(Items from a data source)
┌──

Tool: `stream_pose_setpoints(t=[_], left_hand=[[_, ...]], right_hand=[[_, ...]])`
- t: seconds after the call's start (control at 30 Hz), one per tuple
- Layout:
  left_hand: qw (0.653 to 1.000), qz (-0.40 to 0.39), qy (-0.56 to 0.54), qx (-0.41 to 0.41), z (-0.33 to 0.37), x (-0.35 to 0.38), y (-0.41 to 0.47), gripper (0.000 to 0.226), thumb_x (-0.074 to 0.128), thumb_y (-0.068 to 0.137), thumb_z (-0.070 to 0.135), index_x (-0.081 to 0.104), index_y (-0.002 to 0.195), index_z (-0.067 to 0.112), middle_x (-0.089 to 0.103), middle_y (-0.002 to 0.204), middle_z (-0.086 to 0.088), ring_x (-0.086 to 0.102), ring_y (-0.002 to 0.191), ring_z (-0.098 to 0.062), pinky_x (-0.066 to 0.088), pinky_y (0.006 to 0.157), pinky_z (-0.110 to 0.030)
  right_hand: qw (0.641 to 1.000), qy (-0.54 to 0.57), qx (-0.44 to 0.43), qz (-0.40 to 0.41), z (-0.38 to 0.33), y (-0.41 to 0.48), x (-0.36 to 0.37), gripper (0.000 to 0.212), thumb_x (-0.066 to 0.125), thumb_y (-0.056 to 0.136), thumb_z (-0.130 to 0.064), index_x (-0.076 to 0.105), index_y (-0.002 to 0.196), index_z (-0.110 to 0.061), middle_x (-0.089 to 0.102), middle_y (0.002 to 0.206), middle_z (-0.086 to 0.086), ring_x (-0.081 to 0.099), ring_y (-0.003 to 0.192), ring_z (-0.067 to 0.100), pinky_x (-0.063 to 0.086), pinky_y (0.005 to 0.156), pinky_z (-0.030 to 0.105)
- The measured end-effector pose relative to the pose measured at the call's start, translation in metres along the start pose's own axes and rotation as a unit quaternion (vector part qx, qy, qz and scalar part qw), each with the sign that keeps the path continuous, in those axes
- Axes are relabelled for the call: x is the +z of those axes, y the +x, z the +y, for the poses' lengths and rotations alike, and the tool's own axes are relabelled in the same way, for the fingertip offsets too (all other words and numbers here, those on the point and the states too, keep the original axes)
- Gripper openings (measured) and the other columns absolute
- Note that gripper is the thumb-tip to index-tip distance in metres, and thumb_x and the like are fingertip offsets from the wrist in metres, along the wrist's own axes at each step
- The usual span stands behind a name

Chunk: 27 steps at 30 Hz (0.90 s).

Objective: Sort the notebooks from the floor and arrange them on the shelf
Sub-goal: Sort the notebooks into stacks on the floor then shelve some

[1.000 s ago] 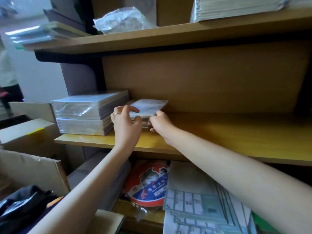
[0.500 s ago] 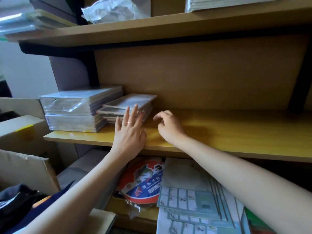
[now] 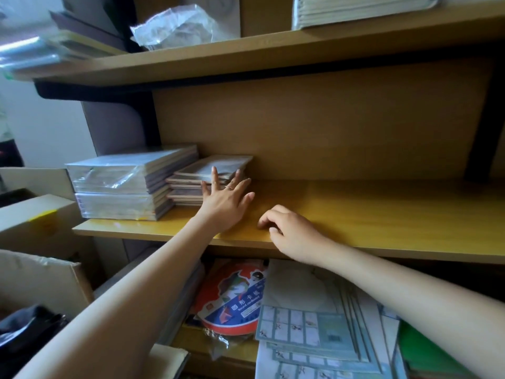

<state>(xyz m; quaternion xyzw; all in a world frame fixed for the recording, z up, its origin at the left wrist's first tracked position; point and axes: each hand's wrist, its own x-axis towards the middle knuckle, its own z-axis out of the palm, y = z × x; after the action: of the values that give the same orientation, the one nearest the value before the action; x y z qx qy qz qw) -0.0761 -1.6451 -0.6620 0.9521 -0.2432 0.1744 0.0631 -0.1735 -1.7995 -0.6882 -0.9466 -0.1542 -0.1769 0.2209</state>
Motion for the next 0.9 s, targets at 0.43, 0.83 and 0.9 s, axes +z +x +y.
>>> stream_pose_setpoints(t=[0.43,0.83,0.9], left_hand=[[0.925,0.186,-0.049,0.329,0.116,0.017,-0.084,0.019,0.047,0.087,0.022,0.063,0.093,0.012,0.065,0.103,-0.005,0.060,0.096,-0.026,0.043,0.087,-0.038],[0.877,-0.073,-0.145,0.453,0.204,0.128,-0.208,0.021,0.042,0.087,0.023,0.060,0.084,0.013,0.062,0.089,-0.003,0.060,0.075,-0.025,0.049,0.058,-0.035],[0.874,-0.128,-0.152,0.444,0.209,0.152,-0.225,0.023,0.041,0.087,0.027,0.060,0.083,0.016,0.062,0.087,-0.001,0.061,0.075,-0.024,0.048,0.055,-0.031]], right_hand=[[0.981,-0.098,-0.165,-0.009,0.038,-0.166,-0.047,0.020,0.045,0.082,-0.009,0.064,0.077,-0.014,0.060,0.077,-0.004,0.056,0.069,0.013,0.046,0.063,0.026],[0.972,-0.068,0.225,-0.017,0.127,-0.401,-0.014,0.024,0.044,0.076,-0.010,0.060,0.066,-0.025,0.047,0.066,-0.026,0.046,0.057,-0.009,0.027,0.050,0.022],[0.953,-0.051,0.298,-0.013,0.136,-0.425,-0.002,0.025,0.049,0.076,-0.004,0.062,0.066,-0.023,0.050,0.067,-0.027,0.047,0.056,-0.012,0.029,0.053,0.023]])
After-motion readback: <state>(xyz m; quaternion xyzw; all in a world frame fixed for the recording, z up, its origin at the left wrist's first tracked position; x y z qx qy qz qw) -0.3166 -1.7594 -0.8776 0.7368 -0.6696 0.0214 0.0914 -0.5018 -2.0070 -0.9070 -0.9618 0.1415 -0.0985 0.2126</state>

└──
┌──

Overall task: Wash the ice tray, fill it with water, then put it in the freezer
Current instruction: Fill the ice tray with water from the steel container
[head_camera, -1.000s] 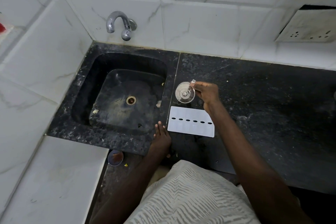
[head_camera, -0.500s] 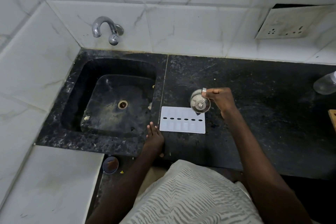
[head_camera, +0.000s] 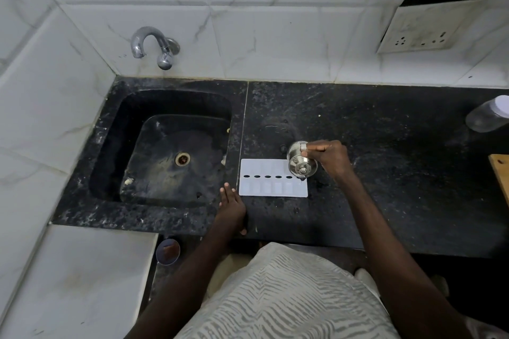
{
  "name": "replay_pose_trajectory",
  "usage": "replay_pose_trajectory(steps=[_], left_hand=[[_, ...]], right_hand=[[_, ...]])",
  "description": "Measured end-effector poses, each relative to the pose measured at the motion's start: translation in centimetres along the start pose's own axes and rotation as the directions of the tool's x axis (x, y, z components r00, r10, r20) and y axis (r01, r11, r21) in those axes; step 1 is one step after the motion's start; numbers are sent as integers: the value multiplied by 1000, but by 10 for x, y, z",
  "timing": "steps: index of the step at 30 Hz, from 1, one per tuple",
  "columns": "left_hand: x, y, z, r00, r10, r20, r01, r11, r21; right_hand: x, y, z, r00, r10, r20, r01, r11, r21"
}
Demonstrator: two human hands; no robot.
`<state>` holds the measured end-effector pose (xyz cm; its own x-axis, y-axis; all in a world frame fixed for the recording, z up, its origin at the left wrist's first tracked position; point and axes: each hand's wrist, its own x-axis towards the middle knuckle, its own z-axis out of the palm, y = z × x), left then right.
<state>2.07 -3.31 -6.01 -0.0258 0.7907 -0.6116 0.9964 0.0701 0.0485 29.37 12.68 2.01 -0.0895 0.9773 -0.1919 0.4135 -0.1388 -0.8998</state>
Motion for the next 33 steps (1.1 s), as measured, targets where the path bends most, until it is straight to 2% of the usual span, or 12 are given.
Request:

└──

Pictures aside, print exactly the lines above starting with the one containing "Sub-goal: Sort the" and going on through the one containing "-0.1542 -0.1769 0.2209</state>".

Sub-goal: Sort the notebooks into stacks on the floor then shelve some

[1.000 s ago] 
[0.500 s ago] 
[now] 

<state>(xyz m; quaternion xyzw; all in a world frame fixed for the recording, z up, its origin at the left wrist's first tracked position; point and axes: each hand's wrist, its own x-axis towards the middle knuckle, its own z-axis out of the palm, y = z × x; after the action: of the values that give the same orientation, the one nearest the value before the action; x y z qx qy qz qw) -0.0761 -1.6451 -0.6620 0.9521 -0.2432 0.1744 0.0631 -0.1735 -1.7995 -0.6882 -0.9466 -0.1542 -0.1769 0.2209</state>

This exercise has been worked through to completion.